**What to work on**:
From the first line to the last, copy the material exactly and leave the pictures out.

··· Excerpted data ···

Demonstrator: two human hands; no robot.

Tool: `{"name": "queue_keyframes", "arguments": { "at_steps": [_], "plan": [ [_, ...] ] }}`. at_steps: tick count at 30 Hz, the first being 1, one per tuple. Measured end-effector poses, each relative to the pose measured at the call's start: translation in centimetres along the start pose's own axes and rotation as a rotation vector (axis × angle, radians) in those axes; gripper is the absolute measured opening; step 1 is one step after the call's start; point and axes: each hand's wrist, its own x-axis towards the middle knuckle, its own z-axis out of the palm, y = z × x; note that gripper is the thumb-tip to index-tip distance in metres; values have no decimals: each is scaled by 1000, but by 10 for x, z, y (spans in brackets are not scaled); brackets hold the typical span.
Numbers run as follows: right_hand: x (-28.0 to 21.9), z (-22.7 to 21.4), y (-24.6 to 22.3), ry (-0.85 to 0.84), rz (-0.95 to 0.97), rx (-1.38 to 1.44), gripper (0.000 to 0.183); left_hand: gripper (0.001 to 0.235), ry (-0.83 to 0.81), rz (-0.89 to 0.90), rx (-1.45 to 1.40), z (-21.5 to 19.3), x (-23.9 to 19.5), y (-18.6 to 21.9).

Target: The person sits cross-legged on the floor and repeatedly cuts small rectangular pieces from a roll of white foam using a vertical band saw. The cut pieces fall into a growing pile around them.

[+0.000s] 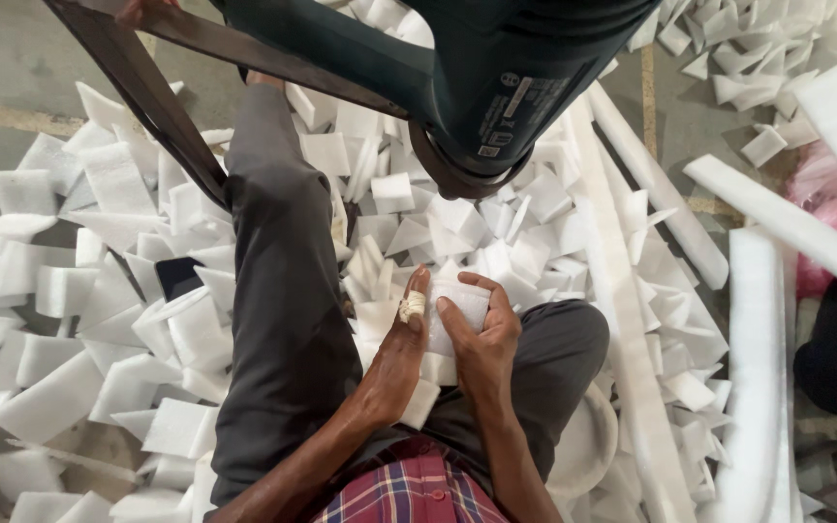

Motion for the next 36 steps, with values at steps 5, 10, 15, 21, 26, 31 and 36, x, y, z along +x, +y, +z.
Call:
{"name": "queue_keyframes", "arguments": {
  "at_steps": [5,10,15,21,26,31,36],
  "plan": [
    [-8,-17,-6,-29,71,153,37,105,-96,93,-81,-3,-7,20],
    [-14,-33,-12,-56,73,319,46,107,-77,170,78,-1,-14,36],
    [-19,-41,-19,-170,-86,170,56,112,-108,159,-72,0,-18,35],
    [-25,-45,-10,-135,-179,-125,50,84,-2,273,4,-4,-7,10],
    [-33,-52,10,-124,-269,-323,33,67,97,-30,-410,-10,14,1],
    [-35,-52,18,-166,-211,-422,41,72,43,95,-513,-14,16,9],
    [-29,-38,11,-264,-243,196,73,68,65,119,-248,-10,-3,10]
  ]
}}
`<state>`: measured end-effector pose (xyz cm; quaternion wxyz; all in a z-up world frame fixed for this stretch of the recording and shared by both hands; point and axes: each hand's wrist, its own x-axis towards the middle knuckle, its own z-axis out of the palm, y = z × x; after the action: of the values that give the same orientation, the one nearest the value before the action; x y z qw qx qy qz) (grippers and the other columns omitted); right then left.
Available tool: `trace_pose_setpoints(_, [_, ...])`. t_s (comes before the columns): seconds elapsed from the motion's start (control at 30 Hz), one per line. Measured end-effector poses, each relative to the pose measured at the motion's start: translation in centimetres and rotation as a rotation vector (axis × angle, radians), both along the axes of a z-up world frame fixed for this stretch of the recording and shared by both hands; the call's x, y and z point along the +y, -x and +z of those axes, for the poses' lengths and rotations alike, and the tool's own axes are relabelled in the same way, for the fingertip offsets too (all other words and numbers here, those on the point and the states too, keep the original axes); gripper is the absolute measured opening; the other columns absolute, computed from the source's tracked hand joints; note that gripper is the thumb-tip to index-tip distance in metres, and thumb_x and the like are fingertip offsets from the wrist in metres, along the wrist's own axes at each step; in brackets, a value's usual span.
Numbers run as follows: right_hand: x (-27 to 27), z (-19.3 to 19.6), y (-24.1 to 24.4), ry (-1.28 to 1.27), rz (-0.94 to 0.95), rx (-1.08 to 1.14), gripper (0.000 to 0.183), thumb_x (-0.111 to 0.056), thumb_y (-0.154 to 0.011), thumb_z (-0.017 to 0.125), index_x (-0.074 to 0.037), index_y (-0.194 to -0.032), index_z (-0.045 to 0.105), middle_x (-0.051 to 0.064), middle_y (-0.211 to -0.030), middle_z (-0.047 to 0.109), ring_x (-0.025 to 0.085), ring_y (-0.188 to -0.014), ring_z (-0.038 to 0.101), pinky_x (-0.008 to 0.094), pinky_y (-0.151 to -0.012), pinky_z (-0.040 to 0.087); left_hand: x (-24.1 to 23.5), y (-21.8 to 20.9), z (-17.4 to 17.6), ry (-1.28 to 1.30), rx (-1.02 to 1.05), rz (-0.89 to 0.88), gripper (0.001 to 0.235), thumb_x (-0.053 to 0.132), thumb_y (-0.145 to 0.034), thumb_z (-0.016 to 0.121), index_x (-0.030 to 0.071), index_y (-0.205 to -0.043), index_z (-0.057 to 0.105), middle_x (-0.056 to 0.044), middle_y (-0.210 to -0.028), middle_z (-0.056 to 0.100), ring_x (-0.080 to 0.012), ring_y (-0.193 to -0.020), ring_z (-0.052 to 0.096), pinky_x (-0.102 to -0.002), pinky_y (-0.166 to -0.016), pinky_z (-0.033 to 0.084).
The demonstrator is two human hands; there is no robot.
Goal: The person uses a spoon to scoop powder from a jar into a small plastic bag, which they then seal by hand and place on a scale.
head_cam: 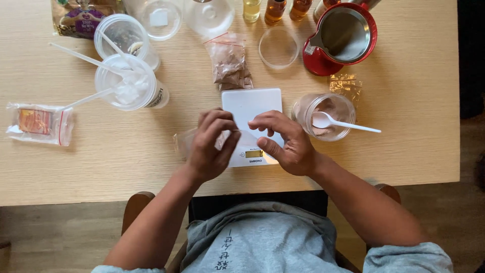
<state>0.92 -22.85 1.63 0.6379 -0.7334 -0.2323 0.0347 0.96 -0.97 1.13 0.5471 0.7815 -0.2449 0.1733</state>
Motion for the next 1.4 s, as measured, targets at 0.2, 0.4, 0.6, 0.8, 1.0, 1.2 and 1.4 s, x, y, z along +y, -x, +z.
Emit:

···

**Reply to the exercise**:
Demonstrator: two human hands; no robot.

Tool: `{"name": "queue_keyframes", "arguments": { "at_steps": [_], "plan": [ [_, ...] ] }}`. at_steps: tick count at 30 Hz, the first being 1, one per tuple. Measured end-effector poses, each relative to the pose measured at the call's start: translation in centimetres along the start pose's own axes and rotation as a rotation vector (axis × angle, radians) in those axes; gripper is the absolute measured opening; step 1 is one step after the call's start; point and axes: each hand's wrist, its own x-axis towards the middle knuckle, its own z-axis out of the palm, y = z × x; note that gripper is the thumb-tip to index-tip distance in metres; values have no decimals: each is scaled by 1000, but by 10 for x, z, y (spans in brackets are not scaled); brackets hold the typical span.
Numbers run as follows: right_hand: x (-28.0 to 21.9), z (-22.7 to 21.4), y (-24.6 to 22.3), ry (-0.85 to 0.84), rz (-0.95 to 0.97), rx (-1.38 to 1.44), gripper (0.000 to 0.183); left_hand: gripper (0.001 to 0.235), ry (-0.83 to 0.81), rz (-0.89 to 0.90), rx (-1.45 to 1.40), z (-21.5 to 19.3), x (-23.9 to 19.5), y (-18.6 to 21.9).

Target: The person sits cross-legged on the floor and repeatedly cuts small rectangular pieces from a roll of white foam using a vertical band saw. The cut pieces fall into a growing pile around them.

[+0.000s] 

Motion for the next 36 steps, with values at steps 5, 10, 15, 21, 26, 31 and 36, x, y, z along +x, +y, +z.
Call:
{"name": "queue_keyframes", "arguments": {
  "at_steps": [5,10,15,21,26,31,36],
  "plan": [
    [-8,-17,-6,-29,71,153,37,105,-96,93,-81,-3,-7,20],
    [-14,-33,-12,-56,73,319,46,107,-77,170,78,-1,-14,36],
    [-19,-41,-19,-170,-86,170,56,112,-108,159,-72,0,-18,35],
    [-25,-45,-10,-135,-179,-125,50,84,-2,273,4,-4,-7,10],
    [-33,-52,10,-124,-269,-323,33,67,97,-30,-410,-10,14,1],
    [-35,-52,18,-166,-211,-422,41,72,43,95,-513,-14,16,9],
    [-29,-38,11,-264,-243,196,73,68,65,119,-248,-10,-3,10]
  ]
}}
`<state>`: measured end-effector pose (xyz cm; quaternion wxyz; all in a z-up world frame fixed for this stretch of the recording and shared by both hands; point and axes: each hand's wrist, its own x-axis towards the middle knuckle, its own z-axis out of the palm, y = z × x; after the action: of the values that give the same orientation, the one nearest the value before the action; x y z qw qx qy qz) (grippers and the other columns omitted); right then left.
Available tool: `trace_pose_setpoints(_, [_, ...])`. t_s (comes before the columns): seconds elapsed from the motion's start (control at 30 Hz), one per line. Measured end-effector poses, each relative to the pose measured at the motion's start: translation in centimetres and rotation as a rotation vector (axis × angle, radians), both along the axes of a z-up world frame fixed for this stretch of the recording and shared by both hands; the call's x, y and z point along the +y, -x and +z of those axes, for the poses' lengths and rotations alike, and the tool's own axes are relabelled in the same way, for the fingertip offsets too (all other words and numbers here, those on the point and the states too, keep the original axes); gripper is the absolute measured opening; the other columns absolute, computed from the source's tracked hand joints; note that gripper is the thumb-tip to index-tip distance in metres, and thumb_x and the like are fingertip offsets from the wrist in metres, along the wrist's own axes at each step; in brackets, a value's usual span.
Numbers run as follows: right_hand: x (-27 to 27), z (-19.3 to 19.6), y (-24.1 to 24.4), ry (-1.28 to 1.27), rz (-0.94 to 0.95), rx (-1.08 to 1.14), gripper (0.000 to 0.183), thumb_x (-0.111 to 0.056), thumb_y (-0.154 to 0.011), thumb_z (-0.017 to 0.125), index_x (-0.074 to 0.037), index_y (-0.194 to -0.032), index_z (-0.045 to 0.105), middle_x (-0.051 to 0.064), middle_y (-0.211 to -0.030), middle_z (-0.047 to 0.109), ring_x (-0.025 to 0.085), ring_y (-0.188 to -0.014), ring_z (-0.038 to 0.101), pinky_x (-0.008 to 0.094), pinky_y (-0.151 to -0.012), pinky_z (-0.040 to 0.087); left_hand: x (-24.1 to 23.5), y (-21.8 to 20.9), z (-17.4 to 17.6), ry (-1.28 to 1.30), rx (-1.02 to 1.05), rz (-0.89 to 0.88), gripper (0.001 to 0.235), thumb_x (-0.053 to 0.132), thumb_y (-0.145 to 0.034), thumb_z (-0.016 to 0.121), index_x (-0.030 to 0.071), index_y (-0.205 to -0.043), index_z (-0.057 to 0.105), middle_x (-0.056 to 0.044), middle_y (-0.210 to -0.028), middle_z (-0.056 to 0.100), ring_x (-0.080 to 0.012), ring_y (-0.193 to -0.020), ring_z (-0.052 to 0.096), pinky_x (-0.102 to -0.002), pinky_y (-0.166 to -0.016), pinky_z (-0.033 to 0.084).
The demonstrator is two human hands; there is no robot.
Goal: The person uses a spoon to scoop powder from a jar into a small plastic bag, which they then seal by hand and place on a scale.
head_cam: 
<state>0.92 -22.85 1.63 0.6379 -0.7334 -0.2323 0.0347 0.96 -0.97 1.13 0.5471 0.7815 -0.2449 0.1733</state>
Motion for the next 1.4 s, as measured, targets at 0.2, 0.4, 0.6, 0.8, 1.0, 1.2 and 1.4 s, x, y, z along +y, -x, +z.
Emit:

There is nothing further to add to the answer.